Nota metodologica: L'infografica, basandosi sui dati disponibili, vuole illustrare la presenza di manodopera straniera in Italia, stagionali e non stagionali, a seconda delle principali regioni italiane scelte dalle varie nazionalità.
Una fotografia scattata dal Crea nel suo rapporto 'Il contributo dei lavoratori stranieri all'agricoltura italiana', relativo all'anno 2017, l'ultimo che ha organizzato in maniera organica i dati
Cliccca sull'immagine per ingrandirla
Un rapporto completo e con numeri organizzati è quello del Crea 'Il contributo dei lavoratori stranieri all'agricoltura italiana'. I ricercatori lo hanno scritto attingendo a dati che arrivano da diverse fonti ufficiali, dall'Inps, ma anche dal ministero dell'Interno, dall'Istat.
Il rapporto, uscito nel 2019, analizza dati fino al 2017 compreso. Per quanto riguarda il 2018 invece i dati riportati nel grafico sono desunti dal rapporto annuale del ministero del Lavoro intitolato 'Gli stranieri nel mercato del lavoro in Italia' (edizione 2019). Il documento però riguarda tutto il mercato del lavoro, non solo quello agricolo. Qualunque sia la fonte, tutte concordano sul fatto che i contratti di lavoro agricoli sono nella stragrande maggioranza dei casi a tempo determinato, con una tendenza alla crescita di questo tipo di rapporto, in maniera accentuata dal 2014 in avanti.

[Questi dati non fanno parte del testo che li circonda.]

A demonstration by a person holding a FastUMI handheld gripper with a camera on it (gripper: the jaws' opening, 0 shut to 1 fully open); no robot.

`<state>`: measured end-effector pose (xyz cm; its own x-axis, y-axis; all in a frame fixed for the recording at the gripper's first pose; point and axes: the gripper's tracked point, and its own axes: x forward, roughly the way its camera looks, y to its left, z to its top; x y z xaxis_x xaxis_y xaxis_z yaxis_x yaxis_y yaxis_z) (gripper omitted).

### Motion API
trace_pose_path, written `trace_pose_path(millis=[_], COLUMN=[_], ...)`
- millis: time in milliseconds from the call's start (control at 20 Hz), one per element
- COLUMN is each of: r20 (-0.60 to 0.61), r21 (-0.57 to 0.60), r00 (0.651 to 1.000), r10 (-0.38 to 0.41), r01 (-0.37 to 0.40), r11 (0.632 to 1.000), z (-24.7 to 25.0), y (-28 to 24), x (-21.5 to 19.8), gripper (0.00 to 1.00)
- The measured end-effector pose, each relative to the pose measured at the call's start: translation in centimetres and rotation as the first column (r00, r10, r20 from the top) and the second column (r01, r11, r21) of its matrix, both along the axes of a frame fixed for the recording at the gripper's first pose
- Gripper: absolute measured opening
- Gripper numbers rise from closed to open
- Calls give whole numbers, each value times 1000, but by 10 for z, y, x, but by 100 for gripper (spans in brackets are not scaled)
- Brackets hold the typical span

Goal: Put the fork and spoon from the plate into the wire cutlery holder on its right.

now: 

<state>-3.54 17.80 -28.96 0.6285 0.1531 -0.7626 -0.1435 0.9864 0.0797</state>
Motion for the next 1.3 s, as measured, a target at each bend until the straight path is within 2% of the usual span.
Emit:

Nel 2017 gli occupati in agricoltura erano circa 1 milione e 60mila, 350mila dei quali cittadini stranieri. Sono i romeni a giocare il ruolo più importante, così nel 2017 come dieci anni fa. In particolare nel 2017 erano 110mila e 500, quasi un terzo quindi della manodopera straniera. Seguono per apporto di manodopera Marocco, India e Albania, con gli indiani che sono più che raddoppiati dal 2008. I cinesi, pur contando poco più di 2mila lavoratori agricoli, hanno visto una crescita del 1177% negli ultimi dieci anni mentre i lavoratori in arrivo dalla Polonia si sono dimezzati. D'altra parte sempre più la Polonia è un concorrente dell'Italia nel settore ortofrutticolo. Ogni nazionalità ha zone d'Italia d'elezione: i cittadini bulgari lavorano particolarmente al Sud, come gli slovacchi sono quasi esclusivamente nel Nord Est, i cinesi al Nord, mentre i romeni sono equamente distribuiti su tutto il territorio.
Per immaginare chi siano i braccianti agricoli, coloro che ogni anno contribuiscono con un certo numero di giornate alla raccolta di piccoli frutti, ciliegie, pesche e nettarine, albicocche, mele e pere si può attingere dal rapporto del ministero del Lavoro: quello del 2019, che riguarda dati del 2018, racconta che gli occupati in agricoltura erano, in totale, 1 milione e 73mila, comprensivi degli italiani. Interessante è vedere che i contratti attivati nel 2018 e quelli cessati nello stesso anno, più o meno si equivalgono e si aggirano intorno al milione e 650mila. L'attivazione e la chiusura nello stesso anno può significare che si tratti proprio degli stagionali e così si spiega anche il fatto che il numero di contratti attivati sia superiore agli attivi nel settore. Lo stesso lavoratore infatti può aprire e chiudere più rapporti di lavoro in un anno, attivando e disattivando diversi contratti.
Gli stranieri Ue ed extra Ue che hanno lavorato con contratto a termine in Italia nel 2018 sono poco più di 600mila e, se il rapporto non dettaglia le nazionalità dei lavoratori stranieri provenienti dall'Ue ma dice solamente che il numero dei contratti supera di poco i 250mila, dettaglia invece i contratti firmati da cittadini extra Ue, non necessariamente arrivati in occasione della raccolta: da soli albanesi, indiani e marocchini rappresentano quasi la metà della manodopera extra Ue che ha lavorato in agricoltura in Italia nel 2018.